Whether the HuggingFace client should log requests

Environment variable: QUARKUS_LANGCHAIN4J_HUGGINGFACE__MODEL_NAME__LOG_REQUESTS

boolean

false

Whether the HuggingFace client should log responses

Environment variable: QUARKUS_LANGCHAIN4J_HUGGINGFACE__MODEL_NAME__LOG_RESPONSES

boolean

false

Whether or not to enable the integration. Defaults to true, which means requests are made to the OpenAI provider. Set to false to disable all requests.

Environment variable: QUARKUS_LANGCHAIN4J_HUGGINGFACE__MODEL_NAME__ENABLE_INTEGRATION

boolean

true

About the Duration format

To write duration values, use the standard java.time.Duration format. See the Duration#parse() Java API documentation for more information.

You can also use a simplified format, starting with a number:

  • If the value is only a number, it represents time in seconds.

  • If the value is a number followed by ms, it represents time in milliseconds.

In other cases, the simplified format is translated to the java.time.Duration format for parsing:

  • If the value is a number followed by h, m, or s, it is prefixed with PT.

  • If the value is a number followed by d, it is prefixed with P.

Configuring the chat model

You can change the chat model by setting the quarkus.langchain4j.huggingface.chat-model.inference-endpoint-url property. When using a model hosted on Hugging Face, the property should be set to: https://api-inference.huggingface.co/models/<model-id>;.

For example, to use the google/flan-t5-small model, set:

quarkus.langchain4j.huggingface.chat-model.inference-endpoint-url=https://api-inference.huggingface.co/models/google/flan-t5-small

Remember that only text to text models are supported.

Using inference endpoints and local models

Hugging Face models can be deployed to provide inference endpoints.
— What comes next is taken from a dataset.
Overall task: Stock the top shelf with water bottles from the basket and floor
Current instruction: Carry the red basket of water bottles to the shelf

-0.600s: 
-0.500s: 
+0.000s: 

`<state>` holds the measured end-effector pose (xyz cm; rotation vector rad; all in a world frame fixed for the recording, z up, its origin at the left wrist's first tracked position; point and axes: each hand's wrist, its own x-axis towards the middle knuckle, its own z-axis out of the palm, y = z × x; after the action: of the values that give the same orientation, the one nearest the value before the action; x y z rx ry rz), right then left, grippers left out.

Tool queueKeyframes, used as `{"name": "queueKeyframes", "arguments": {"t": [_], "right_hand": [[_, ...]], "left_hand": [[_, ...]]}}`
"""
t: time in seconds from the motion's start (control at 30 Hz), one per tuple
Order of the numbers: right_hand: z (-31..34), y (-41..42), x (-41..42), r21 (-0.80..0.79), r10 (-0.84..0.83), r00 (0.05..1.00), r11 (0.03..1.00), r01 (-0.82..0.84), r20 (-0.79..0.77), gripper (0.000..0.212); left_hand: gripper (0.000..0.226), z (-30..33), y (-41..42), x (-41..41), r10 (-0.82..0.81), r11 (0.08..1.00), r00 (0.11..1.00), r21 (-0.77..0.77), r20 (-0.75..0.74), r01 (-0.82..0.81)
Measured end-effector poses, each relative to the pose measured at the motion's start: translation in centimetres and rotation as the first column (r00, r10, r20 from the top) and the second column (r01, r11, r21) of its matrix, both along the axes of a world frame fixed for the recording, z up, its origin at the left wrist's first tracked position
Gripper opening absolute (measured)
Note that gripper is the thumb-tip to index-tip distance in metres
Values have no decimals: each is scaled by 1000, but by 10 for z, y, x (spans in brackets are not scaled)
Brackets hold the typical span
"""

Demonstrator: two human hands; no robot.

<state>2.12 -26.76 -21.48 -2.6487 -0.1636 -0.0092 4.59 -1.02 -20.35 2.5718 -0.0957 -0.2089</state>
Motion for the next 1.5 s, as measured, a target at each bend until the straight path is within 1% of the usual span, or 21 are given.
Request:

In this case, configure the quarkus.langchain4j.huggingface.inference-endpoint-url property to point to the endpoint URL:

quarkus.langchain4j.huggingface.chat-model.inference-endpoint-url=https://j9dkyuliy170f3ia.us-east-1.aws.endpoints.huggingface.cloud

If you run a model locally, adapt the URL accordingly:

quarkus.langchain4j.huggingface.chat-model.inference-endpoint-url=http://localhost:8085

Document Retriever and Embedding

When utilizing Hugging Face models, the recommended practice involves leveraging the EmbeddingModel provided by Hugging Face.

  1. If no other LLM extension is installed, retrieve the embedding model as follows:

@Inject EmbeddingModel model; // Injects the embedding model

You can configure the model using:

quarkus.langchain4j.huggingface.embedding-model.inference-endpoint-url=https://api-inference.huggingface.co/pipeline/feature-extraction/sentence-transformers/all-MiniLM-L6-v2
Not every sentence transformers are supported by the embedding model. If you want to use a custom sentence transformers, you need to create your own embedding model.

Tools

The Hugging Face LLMs do not support tools.